In an interesting presentation at today’s Research and Education platform, Dr Simone Gramsch of the Fraunhofer Institute of Industrial Mathematics spoke of her work on the optimisation of needlepunched nonwovens.
Using advanced algorithms, she and her team have developed software to calculate the ultimate positioning of needles in a needle board, based on a whole range of influential parameters. The results of such work have been adapted by Autefa – until recently part of Oerlikon Neumag – one of the key manufacturers of nonwovens machinery situated in Hall 2.
Here’s another bit of maths – nonwovens will account for at least a quarter, and maybe as much as a third, of all global textile production by 2050.
This was a prediction made recently by Friedrich Weninger, president of the Austrian Manmade Fibres Institute at the recent 50th Dornbirn Man-Made Fibers Congress and there is certainly a buzz about Hall 2.
In a dominant position there is Dilo, a company always keen to showcase the excellence of German engineering at ITMA shows.
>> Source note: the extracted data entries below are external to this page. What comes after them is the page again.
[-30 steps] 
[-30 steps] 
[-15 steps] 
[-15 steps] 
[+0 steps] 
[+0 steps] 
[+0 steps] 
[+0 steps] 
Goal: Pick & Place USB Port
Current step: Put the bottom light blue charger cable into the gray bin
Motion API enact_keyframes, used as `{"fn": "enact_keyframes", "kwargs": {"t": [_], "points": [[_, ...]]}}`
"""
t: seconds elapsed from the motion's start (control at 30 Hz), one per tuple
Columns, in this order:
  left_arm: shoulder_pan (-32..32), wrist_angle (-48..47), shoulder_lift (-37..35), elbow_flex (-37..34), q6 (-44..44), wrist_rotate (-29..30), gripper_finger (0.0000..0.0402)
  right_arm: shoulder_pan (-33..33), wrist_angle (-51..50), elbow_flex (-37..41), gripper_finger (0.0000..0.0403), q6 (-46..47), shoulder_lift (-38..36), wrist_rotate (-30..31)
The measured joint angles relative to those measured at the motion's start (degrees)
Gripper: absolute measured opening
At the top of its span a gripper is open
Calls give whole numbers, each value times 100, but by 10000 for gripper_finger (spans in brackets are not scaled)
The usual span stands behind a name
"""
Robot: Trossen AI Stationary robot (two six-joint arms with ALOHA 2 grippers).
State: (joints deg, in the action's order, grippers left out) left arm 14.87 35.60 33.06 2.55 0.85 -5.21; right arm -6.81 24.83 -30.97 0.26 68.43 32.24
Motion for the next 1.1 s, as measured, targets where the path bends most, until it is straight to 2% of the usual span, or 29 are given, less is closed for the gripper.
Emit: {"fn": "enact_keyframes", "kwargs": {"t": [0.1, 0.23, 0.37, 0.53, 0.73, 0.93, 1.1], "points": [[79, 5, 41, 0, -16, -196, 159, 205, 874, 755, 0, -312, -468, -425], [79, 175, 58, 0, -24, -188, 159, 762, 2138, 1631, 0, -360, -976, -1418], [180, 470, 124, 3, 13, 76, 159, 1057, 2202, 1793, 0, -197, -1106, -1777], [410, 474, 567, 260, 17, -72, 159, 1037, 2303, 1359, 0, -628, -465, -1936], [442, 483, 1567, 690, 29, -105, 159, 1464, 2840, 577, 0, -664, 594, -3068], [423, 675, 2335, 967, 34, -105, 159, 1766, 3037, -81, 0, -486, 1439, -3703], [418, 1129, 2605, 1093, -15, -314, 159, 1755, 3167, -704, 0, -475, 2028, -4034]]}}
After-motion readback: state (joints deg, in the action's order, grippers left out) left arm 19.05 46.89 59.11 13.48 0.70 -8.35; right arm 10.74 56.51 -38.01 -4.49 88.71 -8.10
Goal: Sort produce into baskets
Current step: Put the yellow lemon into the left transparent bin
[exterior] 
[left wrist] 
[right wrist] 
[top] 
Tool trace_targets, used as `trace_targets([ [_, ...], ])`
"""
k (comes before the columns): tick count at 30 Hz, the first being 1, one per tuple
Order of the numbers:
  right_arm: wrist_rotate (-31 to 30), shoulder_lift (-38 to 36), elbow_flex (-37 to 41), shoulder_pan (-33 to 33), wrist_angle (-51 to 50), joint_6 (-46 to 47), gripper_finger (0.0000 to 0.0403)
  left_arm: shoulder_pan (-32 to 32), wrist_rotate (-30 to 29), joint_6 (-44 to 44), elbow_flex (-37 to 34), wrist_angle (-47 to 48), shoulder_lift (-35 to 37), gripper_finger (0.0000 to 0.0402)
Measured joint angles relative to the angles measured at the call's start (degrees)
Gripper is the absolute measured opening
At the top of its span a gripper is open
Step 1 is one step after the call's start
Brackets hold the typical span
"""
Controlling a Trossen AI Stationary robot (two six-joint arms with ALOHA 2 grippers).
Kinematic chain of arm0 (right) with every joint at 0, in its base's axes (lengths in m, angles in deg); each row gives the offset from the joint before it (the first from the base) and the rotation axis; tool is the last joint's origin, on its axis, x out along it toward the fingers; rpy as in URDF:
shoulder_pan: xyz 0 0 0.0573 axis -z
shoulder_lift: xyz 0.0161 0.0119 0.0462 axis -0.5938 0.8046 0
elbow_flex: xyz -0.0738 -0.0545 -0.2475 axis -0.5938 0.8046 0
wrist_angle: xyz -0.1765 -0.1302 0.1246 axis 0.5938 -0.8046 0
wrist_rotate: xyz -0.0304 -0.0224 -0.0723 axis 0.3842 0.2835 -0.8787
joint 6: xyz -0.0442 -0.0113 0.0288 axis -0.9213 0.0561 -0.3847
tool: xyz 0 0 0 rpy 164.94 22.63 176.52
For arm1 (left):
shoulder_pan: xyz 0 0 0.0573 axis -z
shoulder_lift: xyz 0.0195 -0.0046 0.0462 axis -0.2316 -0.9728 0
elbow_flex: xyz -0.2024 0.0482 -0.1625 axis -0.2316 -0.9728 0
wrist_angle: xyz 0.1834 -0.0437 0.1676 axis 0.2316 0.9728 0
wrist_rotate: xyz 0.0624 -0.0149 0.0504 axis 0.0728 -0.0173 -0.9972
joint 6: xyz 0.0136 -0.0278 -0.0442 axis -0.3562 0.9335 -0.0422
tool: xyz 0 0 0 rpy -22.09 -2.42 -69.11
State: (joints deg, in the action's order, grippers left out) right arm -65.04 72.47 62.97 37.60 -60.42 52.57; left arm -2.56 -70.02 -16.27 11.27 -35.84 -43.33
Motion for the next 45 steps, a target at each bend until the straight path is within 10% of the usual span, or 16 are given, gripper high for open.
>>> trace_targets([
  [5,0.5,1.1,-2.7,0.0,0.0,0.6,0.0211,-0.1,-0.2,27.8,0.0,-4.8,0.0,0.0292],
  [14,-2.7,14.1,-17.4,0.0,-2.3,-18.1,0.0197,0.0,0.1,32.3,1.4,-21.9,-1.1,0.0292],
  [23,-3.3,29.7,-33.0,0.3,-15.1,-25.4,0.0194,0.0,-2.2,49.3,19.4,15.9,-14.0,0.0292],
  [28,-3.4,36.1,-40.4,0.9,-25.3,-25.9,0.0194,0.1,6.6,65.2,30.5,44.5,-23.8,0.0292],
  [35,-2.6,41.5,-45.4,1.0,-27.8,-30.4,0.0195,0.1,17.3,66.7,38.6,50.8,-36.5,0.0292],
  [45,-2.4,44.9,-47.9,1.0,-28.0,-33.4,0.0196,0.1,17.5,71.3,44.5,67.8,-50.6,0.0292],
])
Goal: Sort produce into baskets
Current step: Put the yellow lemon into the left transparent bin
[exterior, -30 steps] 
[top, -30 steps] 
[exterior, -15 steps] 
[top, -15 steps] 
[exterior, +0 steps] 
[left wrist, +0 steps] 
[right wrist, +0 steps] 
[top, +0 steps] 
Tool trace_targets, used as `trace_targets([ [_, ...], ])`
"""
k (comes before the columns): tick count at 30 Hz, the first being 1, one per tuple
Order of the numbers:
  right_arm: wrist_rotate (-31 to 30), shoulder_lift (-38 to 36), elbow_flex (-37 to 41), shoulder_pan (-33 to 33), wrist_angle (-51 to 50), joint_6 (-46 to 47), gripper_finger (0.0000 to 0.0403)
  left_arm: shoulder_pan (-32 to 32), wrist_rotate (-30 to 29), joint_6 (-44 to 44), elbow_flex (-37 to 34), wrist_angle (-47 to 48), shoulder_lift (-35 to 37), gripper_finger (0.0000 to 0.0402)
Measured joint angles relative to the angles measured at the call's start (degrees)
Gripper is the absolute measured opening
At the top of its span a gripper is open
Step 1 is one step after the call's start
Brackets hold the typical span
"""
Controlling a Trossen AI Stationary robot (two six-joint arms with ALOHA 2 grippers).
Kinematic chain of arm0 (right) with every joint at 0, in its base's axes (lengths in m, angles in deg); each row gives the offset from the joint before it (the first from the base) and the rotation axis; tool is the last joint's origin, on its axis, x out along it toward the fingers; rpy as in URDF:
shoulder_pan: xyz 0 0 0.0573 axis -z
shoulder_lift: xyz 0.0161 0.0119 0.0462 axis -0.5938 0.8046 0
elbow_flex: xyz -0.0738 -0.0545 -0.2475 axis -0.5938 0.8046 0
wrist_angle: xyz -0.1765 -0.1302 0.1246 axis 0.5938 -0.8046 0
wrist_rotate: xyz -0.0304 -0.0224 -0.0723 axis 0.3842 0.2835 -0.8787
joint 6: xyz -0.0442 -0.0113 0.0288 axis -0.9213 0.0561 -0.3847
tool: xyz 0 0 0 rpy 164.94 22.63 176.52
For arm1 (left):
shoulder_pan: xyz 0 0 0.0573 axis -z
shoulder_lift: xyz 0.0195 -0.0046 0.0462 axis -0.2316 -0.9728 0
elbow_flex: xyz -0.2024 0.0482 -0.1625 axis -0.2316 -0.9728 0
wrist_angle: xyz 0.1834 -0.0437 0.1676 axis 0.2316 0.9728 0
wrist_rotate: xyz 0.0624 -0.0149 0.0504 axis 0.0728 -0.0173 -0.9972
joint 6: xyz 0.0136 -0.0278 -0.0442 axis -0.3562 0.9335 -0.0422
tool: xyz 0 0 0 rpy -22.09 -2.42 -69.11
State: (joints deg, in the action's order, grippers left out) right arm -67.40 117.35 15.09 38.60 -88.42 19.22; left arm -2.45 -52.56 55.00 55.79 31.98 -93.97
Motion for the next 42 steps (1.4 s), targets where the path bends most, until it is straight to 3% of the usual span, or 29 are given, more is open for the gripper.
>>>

A full Dilo nonwoven line with a width of 3.5 metres is in operation, consisting of two bale openers, a MultiCard, a DLSC crosslapper and needleloom, with new innovation including the Profiline CV1A web compensation system. The line is capable of speeds of up to 160 metres a minute.
Also attracting a lot of attention is Australian company V-Lap with its fully-operational pilot line for the production of vertically-lapped products. Leading car manufacturers including Ford, General Motors, Mitsubishi and Toyota are now taking advantage of the tremendous properties of vertically lapped nonwoven fabrics – and the benefits are not just confined to the automotive sector.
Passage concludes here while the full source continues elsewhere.